-- DATA PROVIDED follows --

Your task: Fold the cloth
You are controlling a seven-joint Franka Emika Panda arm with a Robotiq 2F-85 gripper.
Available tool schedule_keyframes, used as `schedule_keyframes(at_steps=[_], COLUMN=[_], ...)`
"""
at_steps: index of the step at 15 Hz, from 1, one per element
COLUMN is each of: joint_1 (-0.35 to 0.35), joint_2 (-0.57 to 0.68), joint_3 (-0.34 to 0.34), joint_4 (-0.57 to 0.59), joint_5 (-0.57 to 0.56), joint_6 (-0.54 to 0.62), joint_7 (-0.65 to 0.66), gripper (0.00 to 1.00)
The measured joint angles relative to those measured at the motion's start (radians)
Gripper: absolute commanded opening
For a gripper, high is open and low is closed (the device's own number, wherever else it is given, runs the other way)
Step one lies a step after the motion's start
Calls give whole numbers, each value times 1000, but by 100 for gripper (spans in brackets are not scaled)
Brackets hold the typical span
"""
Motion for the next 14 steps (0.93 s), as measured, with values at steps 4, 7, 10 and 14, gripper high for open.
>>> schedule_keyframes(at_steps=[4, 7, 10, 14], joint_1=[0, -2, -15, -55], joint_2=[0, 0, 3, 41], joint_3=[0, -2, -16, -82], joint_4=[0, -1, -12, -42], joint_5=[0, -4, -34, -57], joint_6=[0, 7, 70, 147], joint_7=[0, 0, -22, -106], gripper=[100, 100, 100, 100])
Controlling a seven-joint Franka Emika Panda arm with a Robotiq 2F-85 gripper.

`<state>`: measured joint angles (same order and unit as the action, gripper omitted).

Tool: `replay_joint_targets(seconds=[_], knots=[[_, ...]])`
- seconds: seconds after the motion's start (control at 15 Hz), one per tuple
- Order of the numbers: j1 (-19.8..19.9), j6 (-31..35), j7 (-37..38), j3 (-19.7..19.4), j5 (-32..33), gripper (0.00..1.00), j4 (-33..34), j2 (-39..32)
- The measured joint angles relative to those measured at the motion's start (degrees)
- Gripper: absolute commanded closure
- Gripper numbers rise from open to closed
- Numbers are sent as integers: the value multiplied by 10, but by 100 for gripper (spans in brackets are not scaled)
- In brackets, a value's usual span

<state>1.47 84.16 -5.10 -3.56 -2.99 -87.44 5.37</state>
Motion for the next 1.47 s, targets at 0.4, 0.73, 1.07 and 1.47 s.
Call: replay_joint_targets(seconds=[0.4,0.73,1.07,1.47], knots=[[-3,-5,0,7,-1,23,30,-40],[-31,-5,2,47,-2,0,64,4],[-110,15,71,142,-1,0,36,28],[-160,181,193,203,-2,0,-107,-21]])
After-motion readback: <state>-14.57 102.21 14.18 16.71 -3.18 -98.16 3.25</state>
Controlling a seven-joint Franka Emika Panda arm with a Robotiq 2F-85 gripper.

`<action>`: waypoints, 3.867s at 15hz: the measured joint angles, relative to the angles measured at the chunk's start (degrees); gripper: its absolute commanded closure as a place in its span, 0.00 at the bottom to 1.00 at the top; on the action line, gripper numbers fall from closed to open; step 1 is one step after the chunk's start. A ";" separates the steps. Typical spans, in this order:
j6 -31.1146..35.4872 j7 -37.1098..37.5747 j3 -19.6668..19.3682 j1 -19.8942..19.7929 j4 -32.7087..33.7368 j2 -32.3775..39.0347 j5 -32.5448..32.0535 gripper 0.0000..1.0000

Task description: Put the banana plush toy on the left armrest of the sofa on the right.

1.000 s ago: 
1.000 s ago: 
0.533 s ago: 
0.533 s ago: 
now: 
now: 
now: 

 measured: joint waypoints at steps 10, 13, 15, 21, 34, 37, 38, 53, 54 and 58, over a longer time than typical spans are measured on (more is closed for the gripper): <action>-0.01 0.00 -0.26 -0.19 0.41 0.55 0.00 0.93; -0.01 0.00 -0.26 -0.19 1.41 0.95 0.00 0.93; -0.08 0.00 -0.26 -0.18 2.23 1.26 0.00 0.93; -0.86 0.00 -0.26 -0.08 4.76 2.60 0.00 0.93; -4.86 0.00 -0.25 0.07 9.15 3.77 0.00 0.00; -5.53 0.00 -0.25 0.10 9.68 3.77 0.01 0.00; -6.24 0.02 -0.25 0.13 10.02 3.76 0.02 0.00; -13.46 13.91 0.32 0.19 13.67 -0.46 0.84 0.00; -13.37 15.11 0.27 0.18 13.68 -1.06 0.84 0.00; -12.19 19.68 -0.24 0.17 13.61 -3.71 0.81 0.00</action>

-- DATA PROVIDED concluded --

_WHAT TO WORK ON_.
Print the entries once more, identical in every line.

_RESPONSE TO THIS EXERCISE_.
Your task: Fold the cloth
You are controlling a seven-joint Franka Emika Panda arm with a Robotiq 2F-85 gripper.
Available tool schedule_keyframes, used as `schedule_keyframes(at_steps=[_], COLUMN=[_], ...)`
"""
at_steps: index of the step at 15 Hz, from 1, one per element
COLUMN is each of: joint_1 (-0.35 to 0.35), joint_2 (-0.57 to 0.68), joint_3 (-0.34 to 0.34), joint_4 (-0.57 to 0.59), joint_5 (-0.57 to 0.56), joint_6 (-0.54 to 0.62), joint_7 (-0.65 to 0.66), gripper (0.00 to 1.00)
The measured joint angles relative to those measured at the motion's start (radians)
Gripper: absolute commanded opening
For a gripper, high is open and low is closed (the device's own number, wherever else it is given, runs the other way)
Step one lies a step after the motion's start
Calls give whole numbers, each value times 1000, but by 100 for gripper (spans in brackets are not scaled)
Brackets hold the typical span
"""
Motion for the next 14 steps (0.93 s), as measured, with values at steps 4, 7, 10 and 14, gripper high for open.
>>> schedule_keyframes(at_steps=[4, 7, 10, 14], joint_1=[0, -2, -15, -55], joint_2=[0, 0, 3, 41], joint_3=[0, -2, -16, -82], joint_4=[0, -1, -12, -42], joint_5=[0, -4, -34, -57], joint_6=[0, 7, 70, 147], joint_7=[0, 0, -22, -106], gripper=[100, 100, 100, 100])
Controlling a seven-joint Franka Emika Panda arm with a Robotiq 2F-85 gripper.

`<state>`: measured joint angles (same order and unit as the action, gripper omitted).

Tool: `replay_joint_targets(seconds=[_], knots=[[_, ...]])`
- seconds: seconds after the motion's start (control at 15 Hz), one per tuple
- Order of the numbers: j1 (-19.8..19.9), j6 (-31..35), j7 (-37..38), j3 (-19.7..19.4), j5 (-32..33), gripper (0.00..1.00), j4 (-33..34), j2 (-39..32)
- The measured joint angles relative to those measured at the motion's start (degrees)
- Gripper: absolute commanded closure
- Gripper numbers rise from open to closed
- Numbers are sent as integers: the value multiplied by 10, but by 100 for gripper (spans in brackets are not scaled)
- In brackets, a value's usual span

<state>1.47 84.16 -5.10 -3.56 -2.99 -87.44 5.37</state>
Motion for the next 1.47 s, targets at 0.4, 0.73, 1.07 and 1.47 s.
Call: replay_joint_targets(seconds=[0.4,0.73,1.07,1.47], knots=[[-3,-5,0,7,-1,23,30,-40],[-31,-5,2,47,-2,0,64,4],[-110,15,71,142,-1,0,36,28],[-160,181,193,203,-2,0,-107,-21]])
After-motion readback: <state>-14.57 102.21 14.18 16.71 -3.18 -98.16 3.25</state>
Controlling a seven-joint Franka Emika Panda arm with a Robotiq 2F-85 gripper.

`<action>`: waypoints, 3.867s at 15hz: the measured joint angles, relative to the angles measured at the chunk's start (degrees); gripper: its absolute commanded closure as a place in its span, 0.00 at the bottom to 1.00 at the top; on the action line, gripper numbers fall from closed to open; step 1 is one step after the chunk's start. A ";" separates the steps. Typical spans, in this order:
j6 -31.1146..35.4872 j7 -37.1098..37.5747 j3 -19.6668..19.3682 j1 -19.8942..19.7929 j4 -32.7087..33.7368 j2 -32.3775..39.0347 j5 -32.5448..32.0535 gripper 0.0000..1.0000

Task description: Put the banana plush toy on the left armrest of the sofa on the right.

1.000 s ago: 
1.000 s ago: 
0.533 s ago: 
0.533 s ago: 
now: 
now: 
now: 

 measured: joint waypoints at steps 10, 13, 15, 21, 34, 37, 38, 53, 54 and 58, over a longer time than typical spans are measured on (more is closed for the gripper): <action>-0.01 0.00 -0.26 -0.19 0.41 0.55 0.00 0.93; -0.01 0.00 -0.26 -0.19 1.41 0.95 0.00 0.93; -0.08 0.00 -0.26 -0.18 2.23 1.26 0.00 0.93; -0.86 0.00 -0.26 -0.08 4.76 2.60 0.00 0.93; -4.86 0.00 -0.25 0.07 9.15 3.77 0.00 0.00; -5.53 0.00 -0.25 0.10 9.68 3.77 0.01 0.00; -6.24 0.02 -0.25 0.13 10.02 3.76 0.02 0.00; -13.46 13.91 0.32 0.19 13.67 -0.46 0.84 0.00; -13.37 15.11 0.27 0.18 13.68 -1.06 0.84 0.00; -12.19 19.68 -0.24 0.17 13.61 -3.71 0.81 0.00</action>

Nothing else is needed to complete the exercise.